Keith C. Ferdinand, MD, FACC, FAHA, FNLA: Dr [Payal] Kohli[, MD, FACC], the PCSK9 inhibitors were [addressed], and I know you’ve looked at some of the more recent data. They’ve been around a long time, and we now have data that [show] they really do work, and…for a long period…. Do you want to discuss that?

Payal Kohli, MD, FACC: That’s right. The FOURIER trial [NCT01764633], which was sort of [a] parent trial, [had] over 27,000 patients using evolocumab in a population with stable ASCVD [atherosclerotic cardiovascular disease], and followed [these patients] for a couple of years.
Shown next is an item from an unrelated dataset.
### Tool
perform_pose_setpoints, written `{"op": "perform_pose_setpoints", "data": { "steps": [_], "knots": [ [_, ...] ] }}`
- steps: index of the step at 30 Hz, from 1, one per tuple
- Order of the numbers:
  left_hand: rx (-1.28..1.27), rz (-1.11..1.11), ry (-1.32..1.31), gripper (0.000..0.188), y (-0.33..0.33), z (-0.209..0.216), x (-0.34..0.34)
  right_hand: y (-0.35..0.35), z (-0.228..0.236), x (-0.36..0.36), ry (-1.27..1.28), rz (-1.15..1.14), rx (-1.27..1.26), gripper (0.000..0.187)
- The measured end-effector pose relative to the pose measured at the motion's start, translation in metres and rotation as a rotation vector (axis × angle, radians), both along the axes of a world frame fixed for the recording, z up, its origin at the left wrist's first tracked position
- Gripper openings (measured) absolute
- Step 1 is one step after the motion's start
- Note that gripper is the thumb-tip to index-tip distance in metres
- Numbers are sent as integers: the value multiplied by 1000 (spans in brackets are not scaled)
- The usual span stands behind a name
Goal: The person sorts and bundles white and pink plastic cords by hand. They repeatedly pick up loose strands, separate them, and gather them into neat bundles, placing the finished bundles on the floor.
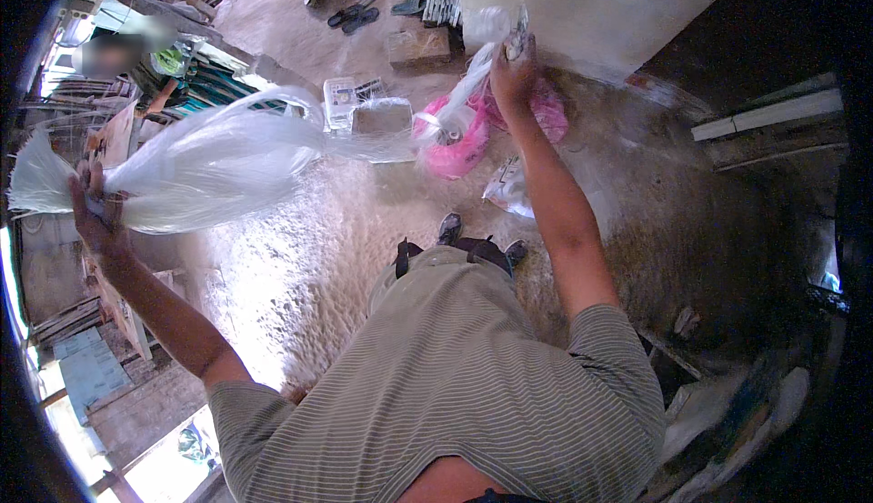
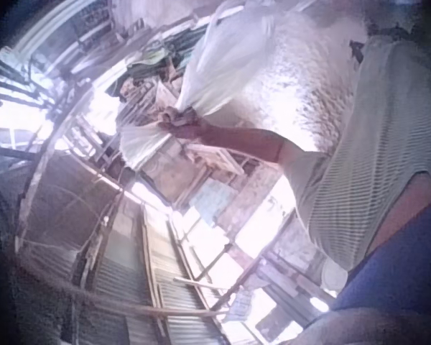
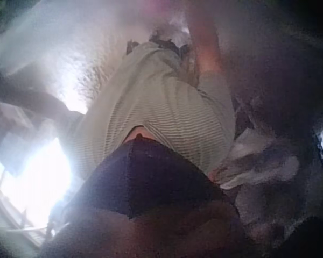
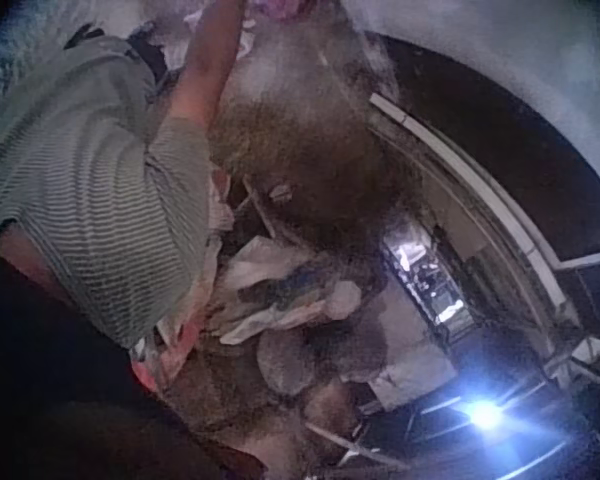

The FOURIER-OLE [NCT02867813], or open-label extension study, was about 6600 patients or so from the parent trial, who then sort of stayed on the medication. This is the longest [trial] to date for a PCSK9 inhibitor. The longest [a] patient was followed [was] for 8.4 years, but the median follow-up [duration] was about 5 years. They looked at a couple of different things. They looked at, does a PCSK9 inhibitor continue to work as well as it did in the beginning? Or do you get tachyphylaxis? Do you get used to it? Does the efficacy go down? And thankfully the LDL [low-density lipoprotein] lowering effect was over 60%, just like in the parent trial. Anyone who was initially on placebo and switched to the PCSK9 inhibitor quickly dropped their LDL nice and low. Their response was still brisk. Efficacy data [were] very reassuring with respect to LDL lowering. The safety data [were] incredibly reassuring. In fact, the…adverse effects were lower in the follow-up trial; [however,] there could have been a little bit of selection bias because the [patients who] continued on it could have been the ones [who] tolerated it. But no new signals for safety emerged. What I found interesting was something that we call a legacy effect and a lag effect that showed up in this trial. The legacy effect means the [patients who] started on evolocumab and stayed on it got a head start. They got an advantage. If you look at them vs the [patients who] started on placebo and then switched to evolocumab, the [patients who] started on it earlier did better. They had a MACE [major adverse cardiovascular event] reduction that was comparable to the parent trial, [and] that sort of put them ahead of the others. That really drives home the point that we’ve all been saying. Which is start them early because you’re giving them that head start.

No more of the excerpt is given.